The dataset they work with has two columns of dates in the format YYYYMMDD. They want to convert the dates to actual date types. To do that use the as.Date function. But before they can do that, they need to identify dates that are less than or more than 8 characters long. Here’s how they do it:

good.rows <- ifelse(nchar(ufo$DateOccurred) != 8 | 
                         nchar(ufo$DateReported) != 8, FALSE, TRUE)
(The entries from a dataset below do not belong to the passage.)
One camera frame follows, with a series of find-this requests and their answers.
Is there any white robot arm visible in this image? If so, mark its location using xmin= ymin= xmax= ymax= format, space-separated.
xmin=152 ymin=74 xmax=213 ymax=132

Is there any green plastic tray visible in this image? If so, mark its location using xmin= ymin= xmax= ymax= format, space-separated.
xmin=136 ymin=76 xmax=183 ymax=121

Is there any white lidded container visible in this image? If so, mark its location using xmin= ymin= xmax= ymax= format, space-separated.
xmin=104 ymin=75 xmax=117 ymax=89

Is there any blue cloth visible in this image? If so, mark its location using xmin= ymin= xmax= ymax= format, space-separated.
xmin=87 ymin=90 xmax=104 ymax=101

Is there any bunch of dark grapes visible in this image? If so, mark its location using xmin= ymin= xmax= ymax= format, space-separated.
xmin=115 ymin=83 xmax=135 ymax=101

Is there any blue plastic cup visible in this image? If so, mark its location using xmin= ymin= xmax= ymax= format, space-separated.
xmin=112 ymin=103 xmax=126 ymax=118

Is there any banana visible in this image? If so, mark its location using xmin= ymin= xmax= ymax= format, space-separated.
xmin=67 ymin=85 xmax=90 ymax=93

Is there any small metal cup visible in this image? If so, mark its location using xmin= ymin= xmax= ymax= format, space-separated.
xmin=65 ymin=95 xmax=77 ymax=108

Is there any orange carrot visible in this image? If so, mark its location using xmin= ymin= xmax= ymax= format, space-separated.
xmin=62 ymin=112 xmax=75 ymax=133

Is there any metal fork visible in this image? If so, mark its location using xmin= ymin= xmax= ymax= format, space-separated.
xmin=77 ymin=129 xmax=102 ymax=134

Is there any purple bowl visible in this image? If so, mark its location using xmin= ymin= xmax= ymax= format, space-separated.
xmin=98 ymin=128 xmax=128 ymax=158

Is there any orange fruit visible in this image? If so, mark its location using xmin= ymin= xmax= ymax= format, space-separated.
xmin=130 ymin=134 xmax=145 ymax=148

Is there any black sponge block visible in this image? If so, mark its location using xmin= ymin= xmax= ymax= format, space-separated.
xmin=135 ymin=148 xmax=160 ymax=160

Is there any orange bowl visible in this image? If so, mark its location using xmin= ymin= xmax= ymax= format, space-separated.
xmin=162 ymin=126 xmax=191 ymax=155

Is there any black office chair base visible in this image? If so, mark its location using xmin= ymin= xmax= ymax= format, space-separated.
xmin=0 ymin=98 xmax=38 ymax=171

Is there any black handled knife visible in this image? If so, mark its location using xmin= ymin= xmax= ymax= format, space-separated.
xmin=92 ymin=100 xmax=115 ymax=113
This creates a vector of TRUE/FALSE values that is the same length as the original UFO dataset. If either of the two dates have character length not equal to 8, FALSE is returned. Otherwise TRUE. Next they use the vector of T/F values (called "good.rows") to subset the UFO data:

ufo <- ufo[good.rows,]

This keeps only those records (or rows) that have a corresponding TRUE value in the good.rows vector. So if row 25 in ufo has a TRUE value in "row" 25 of good.rows, that entire row is saved. The new ufo dataset will only have rows where both date values are exactly 8 characters long.

Number 2

They write a function to do some data cleaning. In the function they use the gsub function to remove leading white spaces from each character, as follows:

gsub("^ ","",split.location)

The first argument specifies a leading space. That's what we're looking for. The second argument is nothing. That's what we're replacing the leading space with. The final argument is the vector of character values we're searching.

Number 3

They want to keep all UFO records from the United States. To do this they want to match the state abbreviation column against a pre-set list of all 50 state abbreviations. If a match is found, the state values stays the same and the record is kept. Otherwise the state value is set to NA, which is eventually used to subset the dataframe for only US incidents. The neat thing I learned here is that R has a built-in vector of state abbreviations called state.abb.

Number 4

At one point they create a sequence of dates using the seq.Date function. Here is how to use it:

date.range <- seq.Date(from=as.Date("some earlier date"), 
                            to=as.Date("some later date"), 
                            by="month")

The by argument can also be years and days.

Number 5

Near the end they have a column of counts for number of sightings per month per year. For example, the number of sightings in Alaska in 1990-01. Sometimes there is a count, other times there is NA. They want to change the NA to 0. Here's how to do it:

all.sightings[,3][is.na(all.sightings[,3])] <- 0

That about does it. There are other good things in the first chapter, but these are the ones I really thought I could use and didn't want to forget. All the code for chapter 1 (and the other chapters) is available on github. Just beware the code you can download is different from the code in the book. However I think the code online is better. For example the book manually creates a list of all 50 state abbreviations, whereas the code on github uses the state.abb vector I mentioned in Number 3 above.